Adaptive Robust Confidence Intervals in Efron's Gaussian Two-Groups Model

stat.ML updates on arXiv.org

Qiaosen Wang, Shuwen Chai, Chao Gao

May 1, 2026, 12:00 AM

arXiv:2604.26992v1 Announce Type: cross Abstract: Robust uncertainty quantification is increasingly important in modern data analysis and is often formalized under Huber's model, which allows an $\varepsilon$-fraction of arbitrary corruptions. In many experimental sciences, however, the measurement protocol is well controlled, and contamination is more plausibly introduced upstream. Motivated by this noise-oblivious nature of adversaries, we study confidence intervals for the null location parameter $\theta$ in Efron's Gaussian two-groups model, where an unknown fraction $\varepsilon$ of observations have arbitrarily shifted means, but all samples share the same law of additive Gaussian measurement noise with variance $\sigma^2$. We characterize the minimax-optimal length among confidence intervals with a prescribed coverage level uniformly over the unknown contamination proportion and all noise-oblivious adversaries.
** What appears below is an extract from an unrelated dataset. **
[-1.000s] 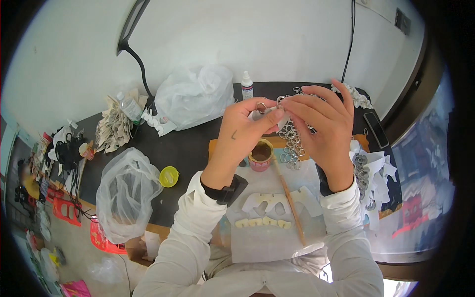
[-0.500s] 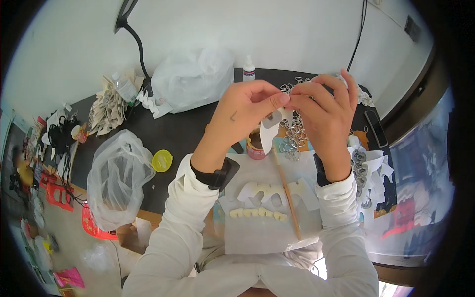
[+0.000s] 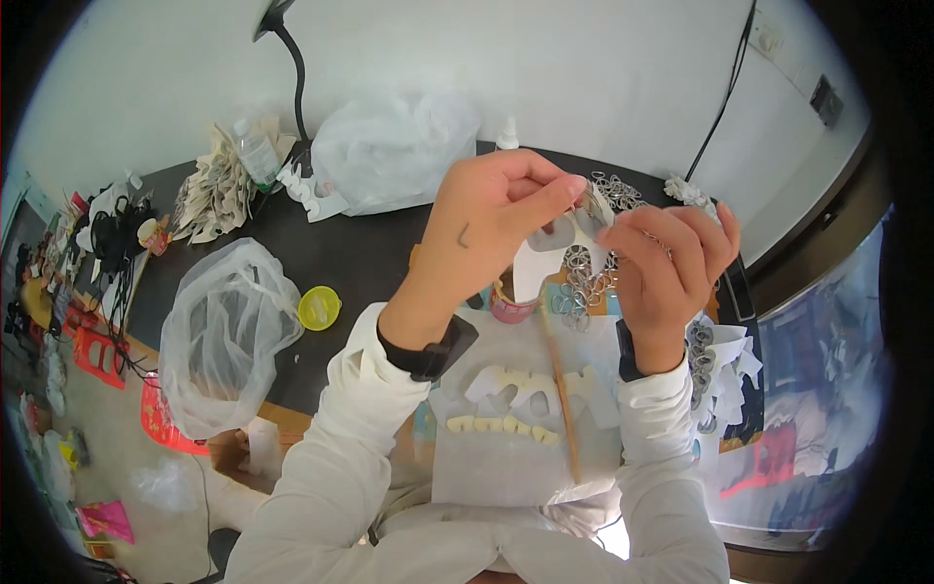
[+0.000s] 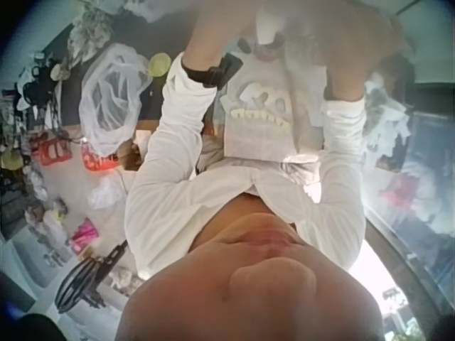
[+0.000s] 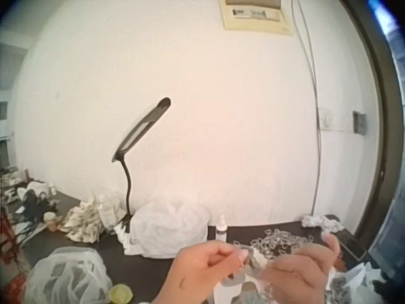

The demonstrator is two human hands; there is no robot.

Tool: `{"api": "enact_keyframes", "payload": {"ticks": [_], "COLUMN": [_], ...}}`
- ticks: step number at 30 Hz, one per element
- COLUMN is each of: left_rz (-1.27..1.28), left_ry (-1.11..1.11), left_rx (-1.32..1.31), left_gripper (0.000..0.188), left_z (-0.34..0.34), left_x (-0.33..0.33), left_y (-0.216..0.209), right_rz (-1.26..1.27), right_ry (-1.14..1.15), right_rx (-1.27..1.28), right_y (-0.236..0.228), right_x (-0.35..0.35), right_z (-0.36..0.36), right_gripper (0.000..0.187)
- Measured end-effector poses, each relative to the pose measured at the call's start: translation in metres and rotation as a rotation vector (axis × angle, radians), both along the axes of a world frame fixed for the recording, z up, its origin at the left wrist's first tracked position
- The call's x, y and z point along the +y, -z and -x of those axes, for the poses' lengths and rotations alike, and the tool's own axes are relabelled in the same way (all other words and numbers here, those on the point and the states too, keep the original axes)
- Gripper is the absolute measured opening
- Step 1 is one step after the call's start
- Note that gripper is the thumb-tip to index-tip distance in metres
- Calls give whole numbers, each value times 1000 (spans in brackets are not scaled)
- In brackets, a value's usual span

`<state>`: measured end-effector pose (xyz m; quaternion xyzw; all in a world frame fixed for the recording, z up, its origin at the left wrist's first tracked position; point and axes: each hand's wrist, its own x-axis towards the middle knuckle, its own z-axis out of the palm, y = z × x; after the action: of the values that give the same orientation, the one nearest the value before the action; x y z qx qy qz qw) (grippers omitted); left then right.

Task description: Applying glue to shoe components using a brush and assembling parts.

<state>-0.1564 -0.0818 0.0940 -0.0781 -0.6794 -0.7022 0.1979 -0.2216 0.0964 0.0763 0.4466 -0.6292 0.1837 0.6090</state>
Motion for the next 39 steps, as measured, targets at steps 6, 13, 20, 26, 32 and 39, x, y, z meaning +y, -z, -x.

Although prior work has shown that the minimax point estimation rate of theta does not deteriorate when $\varepsilon$ becomes unknown, our results reveal that, with a given $\sigma^2$, the minimax-optimal length of confidence intervals that are adaptive to unknown $\varepsilon$ is of order $\sigma (n^{-1/4}+\varepsilon^{1/2}/\max\{1, \log(en \varepsilon^2)\}^{1/2})$, which is polynomially worse than the optimal length when $\varepsilon$ is known. When the variance $\sigma^2$ is also unknown, we show a further degradation: no adaptive robust confidence interval can be shorter than $\Omega(\sigma n^{-1/8})$. Algorithmically, we introduce a Fourier-based certification procedure built on Carath\'{e}odory's positive-semidefiniteness constraints. By scanning candidate points and accepting those whose residual characteristic function is certifiably consistent with a Gaussian location mixture, our algorithm attains the minimax lower bound in the known-variance setting and is computable in polynomial time.